Your objective: The text of every record, exactly as given and with no pictures, should be your output.

• • •

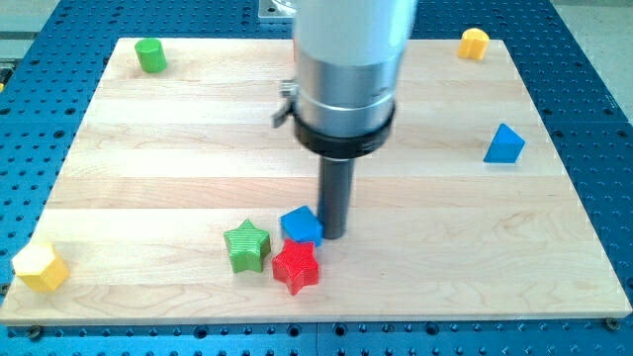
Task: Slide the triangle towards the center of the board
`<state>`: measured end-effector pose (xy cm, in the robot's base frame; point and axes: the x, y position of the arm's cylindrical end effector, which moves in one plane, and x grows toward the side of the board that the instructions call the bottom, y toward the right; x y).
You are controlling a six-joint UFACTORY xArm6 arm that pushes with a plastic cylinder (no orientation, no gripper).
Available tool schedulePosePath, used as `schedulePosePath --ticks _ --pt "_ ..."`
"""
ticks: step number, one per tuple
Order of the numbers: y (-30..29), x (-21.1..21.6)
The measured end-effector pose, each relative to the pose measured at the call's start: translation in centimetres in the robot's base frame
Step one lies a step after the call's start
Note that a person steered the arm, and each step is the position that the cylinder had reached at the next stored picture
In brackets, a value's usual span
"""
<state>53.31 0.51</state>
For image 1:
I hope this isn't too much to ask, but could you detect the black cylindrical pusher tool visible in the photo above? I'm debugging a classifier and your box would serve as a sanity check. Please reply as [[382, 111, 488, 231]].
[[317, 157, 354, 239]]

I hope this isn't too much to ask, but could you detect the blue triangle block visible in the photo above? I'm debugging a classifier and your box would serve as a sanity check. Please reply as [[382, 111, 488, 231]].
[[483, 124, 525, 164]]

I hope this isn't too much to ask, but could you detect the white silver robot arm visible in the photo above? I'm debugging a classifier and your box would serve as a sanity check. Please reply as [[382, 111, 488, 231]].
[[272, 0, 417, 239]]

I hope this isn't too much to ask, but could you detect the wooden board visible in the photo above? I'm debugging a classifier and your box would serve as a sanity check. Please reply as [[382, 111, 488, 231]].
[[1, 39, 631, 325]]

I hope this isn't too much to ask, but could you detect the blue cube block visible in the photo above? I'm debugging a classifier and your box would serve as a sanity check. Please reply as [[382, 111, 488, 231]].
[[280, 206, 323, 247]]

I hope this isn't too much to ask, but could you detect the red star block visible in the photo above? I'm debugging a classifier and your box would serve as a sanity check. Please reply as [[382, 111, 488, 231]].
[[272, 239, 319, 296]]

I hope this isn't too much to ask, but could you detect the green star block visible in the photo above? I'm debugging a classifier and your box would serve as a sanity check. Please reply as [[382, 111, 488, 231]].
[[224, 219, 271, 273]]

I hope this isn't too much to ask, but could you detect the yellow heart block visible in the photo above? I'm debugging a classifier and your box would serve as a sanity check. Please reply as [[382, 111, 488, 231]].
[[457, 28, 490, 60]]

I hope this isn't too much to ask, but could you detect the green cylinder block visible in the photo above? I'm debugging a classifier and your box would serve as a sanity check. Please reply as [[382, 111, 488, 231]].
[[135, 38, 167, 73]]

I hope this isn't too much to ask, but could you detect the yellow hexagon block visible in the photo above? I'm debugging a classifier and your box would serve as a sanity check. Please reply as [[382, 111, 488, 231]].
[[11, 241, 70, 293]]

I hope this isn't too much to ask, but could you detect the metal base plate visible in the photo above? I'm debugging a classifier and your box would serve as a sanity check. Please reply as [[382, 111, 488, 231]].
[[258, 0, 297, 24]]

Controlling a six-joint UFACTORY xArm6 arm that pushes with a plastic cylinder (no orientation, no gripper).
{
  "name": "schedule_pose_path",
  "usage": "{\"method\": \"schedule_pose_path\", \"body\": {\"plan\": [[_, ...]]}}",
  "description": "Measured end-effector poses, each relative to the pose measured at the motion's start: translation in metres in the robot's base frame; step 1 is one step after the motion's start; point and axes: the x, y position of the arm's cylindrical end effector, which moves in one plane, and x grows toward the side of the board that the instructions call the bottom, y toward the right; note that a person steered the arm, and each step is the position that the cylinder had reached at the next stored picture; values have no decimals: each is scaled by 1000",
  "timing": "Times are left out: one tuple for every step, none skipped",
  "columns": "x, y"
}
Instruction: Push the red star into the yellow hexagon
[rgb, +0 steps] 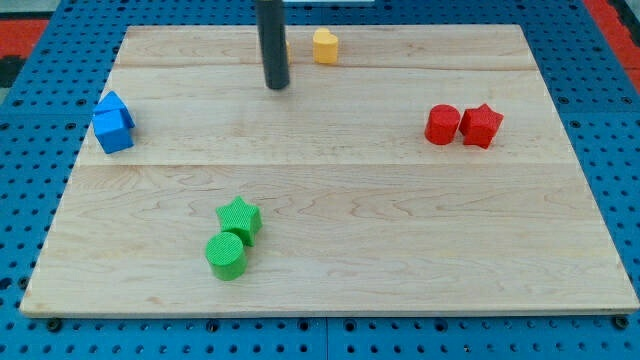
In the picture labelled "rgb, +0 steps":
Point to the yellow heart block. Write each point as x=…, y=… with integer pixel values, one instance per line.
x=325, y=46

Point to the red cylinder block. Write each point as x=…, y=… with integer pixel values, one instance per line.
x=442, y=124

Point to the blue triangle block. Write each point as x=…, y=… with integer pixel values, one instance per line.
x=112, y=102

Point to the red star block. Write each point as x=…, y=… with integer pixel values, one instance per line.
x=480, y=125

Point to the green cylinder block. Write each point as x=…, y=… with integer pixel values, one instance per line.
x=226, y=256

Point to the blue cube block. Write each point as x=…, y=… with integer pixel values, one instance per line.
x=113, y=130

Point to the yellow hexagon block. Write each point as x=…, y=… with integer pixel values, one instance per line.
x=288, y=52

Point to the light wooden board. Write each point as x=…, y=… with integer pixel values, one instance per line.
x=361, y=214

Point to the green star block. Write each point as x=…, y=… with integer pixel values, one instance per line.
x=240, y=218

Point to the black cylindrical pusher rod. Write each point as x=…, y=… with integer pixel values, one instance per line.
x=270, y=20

• • •

Your response:
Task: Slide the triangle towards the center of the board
`<state>`: measured end-effector pose (xy cm, in the robot's base frame; point and axes: the x, y position of the arm's cylindrical end effector, which moves in one plane, and x grows toward the side of the board that the instructions call the bottom, y toward the right; x y).
You are controlling a six-joint UFACTORY xArm6 arm that pushes with a plastic cylinder (no orientation, no gripper).
Available tool schedulePosePath, used as `schedulePosePath --ticks _ --pt "_ ..."`
"""
ticks: step number, one per tuple
Order of the numbers: y (-30..29), x (-21.1..21.6)
The measured end-effector pose, each relative to the pose measured at the call's start: translation in centimetres in the robot's base frame
Step one lies a step after the call's start
Note that a person steered the arm, and each step is the position that the cylinder had reached at the next stored picture
In brackets, a value's usual span
"""
<state>53.31 0.51</state>
For image 1:
I hope this isn't too much to ask, but could you detect the black cylindrical pusher tool visible in the photo above? I'm debugging a classifier and your box would serve as a sanity check. Please reply as [[382, 111, 488, 231]].
[[317, 157, 354, 239]]

I hope this isn't too much to ask, but could you detect the blue triangle block visible in the photo above? I'm debugging a classifier and your box would serve as a sanity check. Please reply as [[382, 111, 488, 231]].
[[483, 124, 525, 164]]

I hope this isn't too much to ask, but could you detect the white silver robot arm visible in the photo above? I'm debugging a classifier and your box would serve as a sanity check. Please reply as [[382, 111, 488, 231]].
[[272, 0, 417, 239]]

I hope this isn't too much to ask, but could you detect the wooden board visible in the photo above? I'm debugging a classifier and your box would serve as a sanity check. Please reply as [[382, 111, 488, 231]].
[[1, 39, 631, 325]]

I hope this isn't too much to ask, but could you detect the blue cube block visible in the photo above? I'm debugging a classifier and your box would serve as a sanity check. Please reply as [[382, 111, 488, 231]].
[[280, 206, 323, 247]]

I hope this isn't too much to ask, but could you detect the red star block visible in the photo above? I'm debugging a classifier and your box would serve as a sanity check. Please reply as [[382, 111, 488, 231]].
[[272, 239, 319, 296]]

I hope this isn't too much to ask, but could you detect the green star block visible in the photo above? I'm debugging a classifier and your box would serve as a sanity check. Please reply as [[382, 111, 488, 231]].
[[224, 219, 271, 273]]

I hope this isn't too much to ask, but could you detect the yellow heart block visible in the photo above? I'm debugging a classifier and your box would serve as a sanity check. Please reply as [[382, 111, 488, 231]].
[[457, 28, 490, 60]]

I hope this isn't too much to ask, but could you detect the green cylinder block visible in the photo above? I'm debugging a classifier and your box would serve as a sanity check. Please reply as [[382, 111, 488, 231]].
[[135, 38, 167, 73]]

I hope this isn't too much to ask, but could you detect the yellow hexagon block visible in the photo above? I'm debugging a classifier and your box would serve as a sanity check. Please reply as [[382, 111, 488, 231]].
[[11, 241, 70, 293]]

I hope this isn't too much to ask, but could you detect the metal base plate visible in the photo above? I'm debugging a classifier and your box would serve as a sanity check. Please reply as [[382, 111, 488, 231]].
[[258, 0, 297, 24]]

Controlling a six-joint UFACTORY xArm6 arm that pushes with a plastic cylinder (no orientation, no gripper).
{
  "name": "schedule_pose_path",
  "usage": "{\"method\": \"schedule_pose_path\", \"body\": {\"plan\": [[_, ...]]}}",
  "description": "Measured end-effector poses, each relative to the pose measured at the motion's start: translation in metres in the robot's base frame; step 1 is one step after the motion's start; point and axes: the x, y position of the arm's cylindrical end effector, which moves in one plane, and x grows toward the side of the board that the instructions call the bottom, y toward the right; note that a person steered the arm, and each step is the position that the cylinder had reached at the next stored picture; values have no decimals: each is scaled by 1000",
  "timing": "Times are left out: one tuple for every step, none skipped",
  "columns": "x, y"
}
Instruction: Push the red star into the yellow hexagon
[rgb, +0 steps] 
In the picture labelled "rgb, +0 steps":
Point to the yellow heart block. Write each point as x=…, y=… with integer pixel values, one instance per line.
x=325, y=46

Point to the red cylinder block. Write each point as x=…, y=… with integer pixel values, one instance per line.
x=442, y=124

Point to the blue triangle block. Write each point as x=…, y=… with integer pixel values, one instance per line.
x=112, y=102

Point to the red star block. Write each point as x=…, y=… with integer pixel values, one instance per line.
x=480, y=125

Point to the green cylinder block. Write each point as x=…, y=… with integer pixel values, one instance per line.
x=226, y=256

Point to the blue cube block. Write each point as x=…, y=… with integer pixel values, one instance per line.
x=113, y=130

Point to the yellow hexagon block. Write each point as x=…, y=… with integer pixel values, one instance per line.
x=288, y=52

Point to the light wooden board. Write each point as x=…, y=… with integer pixel values, one instance per line.
x=361, y=214

Point to the green star block. Write each point as x=…, y=… with integer pixel values, one instance per line.
x=240, y=218

Point to the black cylindrical pusher rod. Write each point as x=…, y=… with integer pixel values, one instance per line.
x=270, y=20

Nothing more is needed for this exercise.